## TO DO
Look through the listing below and report the lines that have the word "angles" in them.

## STORED DATA
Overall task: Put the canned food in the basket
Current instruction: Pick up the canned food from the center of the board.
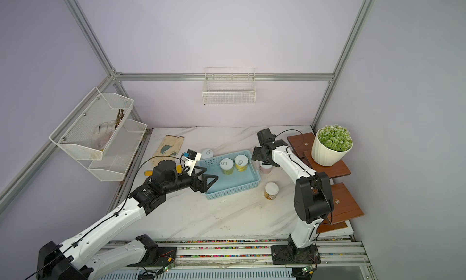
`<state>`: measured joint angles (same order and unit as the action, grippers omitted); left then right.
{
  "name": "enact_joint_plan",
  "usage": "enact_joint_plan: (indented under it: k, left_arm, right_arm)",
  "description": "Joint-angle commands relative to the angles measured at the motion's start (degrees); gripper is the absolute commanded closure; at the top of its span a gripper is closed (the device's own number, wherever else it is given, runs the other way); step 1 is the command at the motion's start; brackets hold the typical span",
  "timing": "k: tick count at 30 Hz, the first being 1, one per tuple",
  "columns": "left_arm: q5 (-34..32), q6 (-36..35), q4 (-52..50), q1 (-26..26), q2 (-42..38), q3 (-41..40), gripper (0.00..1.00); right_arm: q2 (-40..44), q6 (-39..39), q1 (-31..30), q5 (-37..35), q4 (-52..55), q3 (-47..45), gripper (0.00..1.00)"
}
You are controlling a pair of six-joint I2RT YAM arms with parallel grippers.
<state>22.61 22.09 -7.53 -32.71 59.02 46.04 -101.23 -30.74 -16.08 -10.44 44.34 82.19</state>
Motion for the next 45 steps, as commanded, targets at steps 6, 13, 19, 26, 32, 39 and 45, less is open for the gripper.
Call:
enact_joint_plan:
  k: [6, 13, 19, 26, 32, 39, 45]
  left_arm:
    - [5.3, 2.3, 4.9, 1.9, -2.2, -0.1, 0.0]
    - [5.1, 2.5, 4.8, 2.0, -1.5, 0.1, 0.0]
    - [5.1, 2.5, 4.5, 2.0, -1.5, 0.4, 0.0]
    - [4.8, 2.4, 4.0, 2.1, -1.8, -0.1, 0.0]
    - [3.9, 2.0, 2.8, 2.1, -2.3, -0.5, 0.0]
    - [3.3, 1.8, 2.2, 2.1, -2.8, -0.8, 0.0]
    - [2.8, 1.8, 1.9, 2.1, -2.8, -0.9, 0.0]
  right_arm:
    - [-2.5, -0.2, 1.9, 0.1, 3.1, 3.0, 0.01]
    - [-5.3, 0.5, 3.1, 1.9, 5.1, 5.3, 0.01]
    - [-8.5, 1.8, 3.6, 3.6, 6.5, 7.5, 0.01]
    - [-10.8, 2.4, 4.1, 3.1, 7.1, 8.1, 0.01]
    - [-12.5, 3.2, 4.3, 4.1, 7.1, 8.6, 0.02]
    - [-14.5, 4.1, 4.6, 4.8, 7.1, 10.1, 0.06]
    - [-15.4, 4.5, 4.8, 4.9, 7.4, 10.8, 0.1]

## SOLUTION TO THIS TASK
`<state>`: measured joint angles (same order and unit as the action, grippers omitted); left then right.
  "description": "Joint-angle commands relative to the angles measured at the motion's start (degrees); gripper is the absolute commanded closure; at the top of its span a gripper is closed (the device's own number, wherever else it is given, runs the other way); step 1 is the command at the motion's start; brackets hold the typical span",

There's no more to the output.